Digital technology: Friend or foe to mental health?

It’s clear that digital technology – especially in the form of social media – is here to stay. Facebook, Instagram, Twitter – these are all household words by now. Digital technology has engaged healthcare as well; electronic health records, health apps and websites have ramped up the capacity for information-gathering and sharing, and perhaps even more relevant, actual treatment.

For some, the use of digital technology in behavioral health treatment sets up a tension that is hard to resolve. On the upside, social media can help improve access to care; reduce stigma associated with seeking mental health services; and offer treatment options. On the downside, research indicates that overuse of social media and other digital technology contributes to mental health challenges.

How, then, can something that causes problems be part of the solution to solve those problems? It’s an interesting question that led to Beacon Health Options’ own exploration of the issue through our new white paper, “Digital technology: Friend or foe to mental health?”, which looks at the impact of digital technology use by generation and mental health disorder.

The association between social media use and mental wellbeing is complex. However, as social media becomes more common, we can’t ignore its practical side for addressing mental health conditions.

Social media use and age

Social media use is here to stay. Today, 72 percent of Americans use social media, compared to 5 percent in 2005. Although younger people are the greatest consumers of social media use, older adults are the fastest growing group.

Interestingly, social media use has both negative and positive effects on youth and older adults. For example, it results in compulsive behavior, isolation and anxiety among youth while also enhancing their communication skills and developing new interests. In older adults, social media use can lead to distraction and poor memory functioning while also increasing brain activity.

Benefits of social media use outweigh negatives

In one study of people with mental illness, participants acknowledged the negative elements of social media use – cyberbullying, stigma, discrimination etc. – but reported that the benefits outweigh the negatives. Generally, platforms such as YouTube and Twitter help people feel less isolated and to advocate for themselves, as they can share experiences and exchange coping strategies.

The association between social media use and mental wellbeing is complex. However, as social media becomes more common, we can’t ignore its practical side for addressing mental health conditions.

Digital technology: Expanding access for treating mental health

Digital technology is changing mental health treatment, with implications for clinical practice, services and access to those services. For individuals, it promotes person-centered care by providing choice: more treatment options, convenience and alternative delivery options. For clinicians, digital technology provides new modes of assessment and enables clinical training to be conducted on a broader scale.

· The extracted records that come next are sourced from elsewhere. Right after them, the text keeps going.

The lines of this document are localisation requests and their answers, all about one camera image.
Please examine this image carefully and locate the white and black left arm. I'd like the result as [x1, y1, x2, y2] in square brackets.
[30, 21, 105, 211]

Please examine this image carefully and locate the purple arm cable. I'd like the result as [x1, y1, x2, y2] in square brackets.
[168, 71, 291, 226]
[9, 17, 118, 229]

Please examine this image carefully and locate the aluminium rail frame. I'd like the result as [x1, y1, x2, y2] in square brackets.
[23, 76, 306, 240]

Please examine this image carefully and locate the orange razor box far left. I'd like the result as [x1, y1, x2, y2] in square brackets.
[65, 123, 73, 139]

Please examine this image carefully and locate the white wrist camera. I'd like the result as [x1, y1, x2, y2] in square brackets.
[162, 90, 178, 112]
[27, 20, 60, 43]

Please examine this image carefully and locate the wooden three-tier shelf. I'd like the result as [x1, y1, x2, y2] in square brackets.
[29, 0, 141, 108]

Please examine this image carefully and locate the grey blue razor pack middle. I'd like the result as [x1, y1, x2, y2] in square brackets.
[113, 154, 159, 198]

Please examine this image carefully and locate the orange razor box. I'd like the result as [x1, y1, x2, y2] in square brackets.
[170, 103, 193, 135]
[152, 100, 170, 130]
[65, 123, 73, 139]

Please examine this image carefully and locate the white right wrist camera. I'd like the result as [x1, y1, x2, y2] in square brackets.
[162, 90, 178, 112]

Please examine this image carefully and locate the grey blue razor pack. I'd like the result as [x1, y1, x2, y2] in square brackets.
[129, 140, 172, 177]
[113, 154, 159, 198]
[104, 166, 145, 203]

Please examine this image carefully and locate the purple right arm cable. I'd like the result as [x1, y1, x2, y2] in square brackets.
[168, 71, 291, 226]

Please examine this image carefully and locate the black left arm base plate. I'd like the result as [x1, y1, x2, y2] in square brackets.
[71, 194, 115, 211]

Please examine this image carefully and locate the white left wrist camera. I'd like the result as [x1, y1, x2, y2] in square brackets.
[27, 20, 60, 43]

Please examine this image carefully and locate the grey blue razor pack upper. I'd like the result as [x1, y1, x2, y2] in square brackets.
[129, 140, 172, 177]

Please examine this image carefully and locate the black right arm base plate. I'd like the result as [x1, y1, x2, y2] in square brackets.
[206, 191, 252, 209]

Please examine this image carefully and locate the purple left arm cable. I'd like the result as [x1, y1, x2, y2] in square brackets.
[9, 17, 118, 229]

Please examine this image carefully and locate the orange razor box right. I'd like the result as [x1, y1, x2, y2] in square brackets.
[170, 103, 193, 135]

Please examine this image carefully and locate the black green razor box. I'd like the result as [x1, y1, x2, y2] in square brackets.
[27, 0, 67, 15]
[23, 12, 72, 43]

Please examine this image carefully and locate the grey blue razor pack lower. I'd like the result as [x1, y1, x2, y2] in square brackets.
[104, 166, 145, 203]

Examples of digital treatment include face-to-face weekly counseling sessions via telephone or online video; briefer, more frequent sessions via websites or apps; flexible modules that allow people to choose service components; and more. It also features self-monitoring tools; interactive quizzes and games; and video feedback.

As we better understand how the different generations use social media, especially as it relates to understanding and treating mental health conditions, we can apply its use for discreet populations. For example, employers can tap into the growing comfort with consumer health technology to increase their Employee Assistance Program utilization. College campuses can better meet the growing demand for student mental health services by offering on-demand, real-time options for a population that works and plays most hours of the day.

Parting thoughts

However, is all of this effective? Convenience and treatment options are only valuable if people’s lives improve. While more research needs to be done, there is enough evidence to support the use of digital technology in providing mental health treatment, especially when supported by clinicians or coaches. 

Digital technology and its relationship to mental health is not an all-or-nothing proposition. What may seem like a contradiction – using the technology to solve the problems that it can help create – is in fact an opportunity. What we need to remember is the importance of person-centered care. What may work for one person may not work as well for another and which approach to take – online, in-person or a blend of the two – is up to the individual and his/her clinician.